ASSIGNED TASK. Where the material below has a line containing "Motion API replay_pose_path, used", start repeating exactly, and keep going through the line containing "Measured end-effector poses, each", with no other lines.

DATA PROVIDED.
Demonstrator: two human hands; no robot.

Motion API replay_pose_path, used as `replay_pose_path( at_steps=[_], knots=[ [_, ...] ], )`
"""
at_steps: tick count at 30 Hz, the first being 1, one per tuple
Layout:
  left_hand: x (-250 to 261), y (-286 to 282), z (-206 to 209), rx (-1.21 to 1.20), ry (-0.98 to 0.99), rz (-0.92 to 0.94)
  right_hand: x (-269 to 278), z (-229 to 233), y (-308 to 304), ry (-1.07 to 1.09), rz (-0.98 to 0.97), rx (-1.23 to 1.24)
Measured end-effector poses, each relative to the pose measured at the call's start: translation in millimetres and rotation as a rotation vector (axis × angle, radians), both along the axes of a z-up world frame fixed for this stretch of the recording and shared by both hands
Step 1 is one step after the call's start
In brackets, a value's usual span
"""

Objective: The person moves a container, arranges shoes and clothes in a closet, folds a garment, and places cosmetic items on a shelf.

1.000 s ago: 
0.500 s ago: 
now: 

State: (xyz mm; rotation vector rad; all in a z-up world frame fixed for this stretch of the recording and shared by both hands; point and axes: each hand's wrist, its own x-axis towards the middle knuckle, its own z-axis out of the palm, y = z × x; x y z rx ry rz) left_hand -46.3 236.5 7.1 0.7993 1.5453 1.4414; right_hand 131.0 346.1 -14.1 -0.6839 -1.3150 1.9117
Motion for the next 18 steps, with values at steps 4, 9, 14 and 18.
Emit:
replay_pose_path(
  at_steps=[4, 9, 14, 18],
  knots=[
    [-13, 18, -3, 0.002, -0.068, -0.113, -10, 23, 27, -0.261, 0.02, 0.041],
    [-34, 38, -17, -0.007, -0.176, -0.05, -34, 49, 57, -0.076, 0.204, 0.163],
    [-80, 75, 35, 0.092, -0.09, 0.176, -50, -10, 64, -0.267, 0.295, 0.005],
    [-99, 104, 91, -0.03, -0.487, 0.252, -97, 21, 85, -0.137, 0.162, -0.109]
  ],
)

EXERCISE ANSWER.
Motion API replay_pose_path, used as `replay_pose_path( at_steps=[_], knots=[ [_, ...] ], )`
"""
at_steps: tick count at 30 Hz, the first being 1, one per tuple
Layout:
  left_hand: x (-250 to 261), y (-286 to 282), z (-206 to 209), rx (-1.21 to 1.20), ry (-0.98 to 0.99), rz (-0.92 to 0.94)
  right_hand: x (-269 to 278), z (-229 to 233), y (-308 to 304), ry (-1.07 to 1.09), rz (-0.98 to 0.97), rx (-1.23 to 1.24)
Measured end-effector poses, each relative to the pose measured at the call's start: translation in millimetres and rotation as a rotation vector (axis × angle, radians), both along the axes of a z-up world frame fixed for this stretch of the recording and shared by both hands

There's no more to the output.